Every word of the listing must be returned. Retype it exactly.
──────
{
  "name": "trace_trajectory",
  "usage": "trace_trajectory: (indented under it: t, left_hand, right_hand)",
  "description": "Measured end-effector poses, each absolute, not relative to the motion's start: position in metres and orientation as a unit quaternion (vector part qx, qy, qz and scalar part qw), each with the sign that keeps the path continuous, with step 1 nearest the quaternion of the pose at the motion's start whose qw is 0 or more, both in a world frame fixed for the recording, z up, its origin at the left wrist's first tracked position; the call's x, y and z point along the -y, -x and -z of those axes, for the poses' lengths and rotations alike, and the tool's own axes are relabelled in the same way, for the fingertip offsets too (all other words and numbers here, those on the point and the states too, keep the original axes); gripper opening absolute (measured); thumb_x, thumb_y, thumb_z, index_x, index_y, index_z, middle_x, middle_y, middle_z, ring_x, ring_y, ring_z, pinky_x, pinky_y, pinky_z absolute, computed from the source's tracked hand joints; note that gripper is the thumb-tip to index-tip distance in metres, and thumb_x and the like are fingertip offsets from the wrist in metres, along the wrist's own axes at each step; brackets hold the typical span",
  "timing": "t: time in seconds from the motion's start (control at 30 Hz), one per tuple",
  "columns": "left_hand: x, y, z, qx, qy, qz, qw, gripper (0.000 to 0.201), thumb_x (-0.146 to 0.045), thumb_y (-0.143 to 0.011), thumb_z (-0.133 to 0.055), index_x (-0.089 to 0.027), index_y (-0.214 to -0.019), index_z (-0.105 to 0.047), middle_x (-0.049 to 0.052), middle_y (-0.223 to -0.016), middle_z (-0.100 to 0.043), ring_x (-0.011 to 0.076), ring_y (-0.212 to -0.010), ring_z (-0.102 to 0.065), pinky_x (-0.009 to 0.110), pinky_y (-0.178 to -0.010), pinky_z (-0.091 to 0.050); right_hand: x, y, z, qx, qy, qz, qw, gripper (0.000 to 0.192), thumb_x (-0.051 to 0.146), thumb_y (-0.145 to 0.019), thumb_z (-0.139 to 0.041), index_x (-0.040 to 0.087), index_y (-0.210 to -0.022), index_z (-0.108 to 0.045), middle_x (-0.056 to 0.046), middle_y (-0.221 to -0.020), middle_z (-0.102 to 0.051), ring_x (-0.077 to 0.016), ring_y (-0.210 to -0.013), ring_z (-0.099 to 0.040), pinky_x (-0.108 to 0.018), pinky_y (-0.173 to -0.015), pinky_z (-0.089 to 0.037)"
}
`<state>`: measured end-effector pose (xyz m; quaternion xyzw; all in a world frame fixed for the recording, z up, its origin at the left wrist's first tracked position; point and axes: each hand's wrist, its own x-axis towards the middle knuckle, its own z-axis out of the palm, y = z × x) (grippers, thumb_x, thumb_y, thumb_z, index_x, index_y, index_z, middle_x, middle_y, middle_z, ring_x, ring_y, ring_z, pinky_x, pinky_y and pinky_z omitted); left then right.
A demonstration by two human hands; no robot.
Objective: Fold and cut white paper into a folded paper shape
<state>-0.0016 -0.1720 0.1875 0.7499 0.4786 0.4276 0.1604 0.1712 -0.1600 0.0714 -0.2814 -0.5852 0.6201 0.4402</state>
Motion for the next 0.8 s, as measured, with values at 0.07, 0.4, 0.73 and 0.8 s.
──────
- **EXERCISE OUTPUT**
{
  "name": "trace_trajectory",
  "usage": "trace_trajectory: (indented under it: t, left_hand, right_hand)",
  "description": "Measured end-effector poses, each absolute, not relative to the motion's start: position in metres and orientation as a unit quaternion (vector part qx, qy, qz and scalar part qw), each with the sign that keeps the path continuous, with step 1 nearest the quaternion of the pose at the motion's start whose qw is 0 or more, both in a world frame fixed for the recording, z up, its origin at the left wrist's first tracked position; the call's x, y and z point along the -y, -x and -z of those axes, for the poses' lengths and rotations alike, and the tool's own axes are relabelled in the same way, for the fingertip offsets too (all other words and numbers here, those on the point and the states too, keep the original axes); gripper opening absolute (measured); thumb_x, thumb_y, thumb_z, index_x, index_y, index_z, middle_x, middle_y, middle_z, ring_x, ring_y, ring_z, pinky_x, pinky_y, pinky_z absolute, computed from the source's tracked hand joints; note that gripper is the thumb-tip to index-tip distance in metres, and thumb_x and the like are fingertip offsets from the wrist in metres, along the wrist's own axes at each step; brackets hold the typical span",
  "timing": "t: time in seconds from the motion's start (control at 30 Hz), one per tuple",
  "columns": "left_hand: x, y, z, qx, qy, qz, qw, gripper (0.000 to 0.201), thumb_x (-0.146 to 0.045), thumb_y (-0.143 to 0.011), thumb_z (-0.133 to 0.055), index_x (-0.089 to 0.027), index_y (-0.214 to -0.019), index_z (-0.105 to 0.047), middle_x (-0.049 to 0.052), middle_y (-0.223 to -0.016), middle_z (-0.100 to 0.043), ring_x (-0.011 to 0.076), ring_y (-0.212 to -0.010), ring_z (-0.102 to 0.065), pinky_x (-0.009 to 0.110), pinky_y (-0.178 to -0.010), pinky_z (-0.091 to 0.050); right_hand: x, y, z, qx, qy, qz, qw, gripper (0.000 to 0.192), thumb_x (-0.051 to 0.146), thumb_y (-0.145 to 0.019), thumb_z (-0.139 to 0.041), index_x (-0.040 to 0.087), index_y (-0.210 to -0.022), index_z (-0.108 to 0.045), middle_x (-0.056 to 0.046), middle_y (-0.221 to -0.020), middle_z (-0.102 to 0.051), ring_x (-0.077 to 0.016), ring_y (-0.210 to -0.013), ring_z (-0.099 to 0.040), pinky_x (-0.108 to 0.018), pinky_y (-0.173 to -0.015), pinky_z (-0.089 to 0.037)"
}
`<state>`: measured end-effector pose (xyz m; quaternion xyzw; all in a world frame fixed for the recording, z up, its origin at the left wrist's first tracked position; point and axes: each hand's wrist, its own x-axis towards the middle knuckle, its own z-axis out of the palm, y = z × x) (grippers, thumb_x, thumb_y, thumb_z, index_x, index_y, index_z, middle_x, middle_y, middle_z, ring_x, ring_y, ring_z, pinky_x, pinky_y and pinky_z omitted); left then right.
A demonstration by two human hands; no robot.
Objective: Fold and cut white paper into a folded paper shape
<state>-0.0016 -0.1720 0.1875 0.7499 0.4786 0.4276 0.1604 0.1712 -0.1600 0.0714 -0.2814 -0.5852 0.6201 0.4402</state>
Motion for the next 0.8 s, as measured, with values at 0.07, 0.4, 0.73 and 0.8 s.

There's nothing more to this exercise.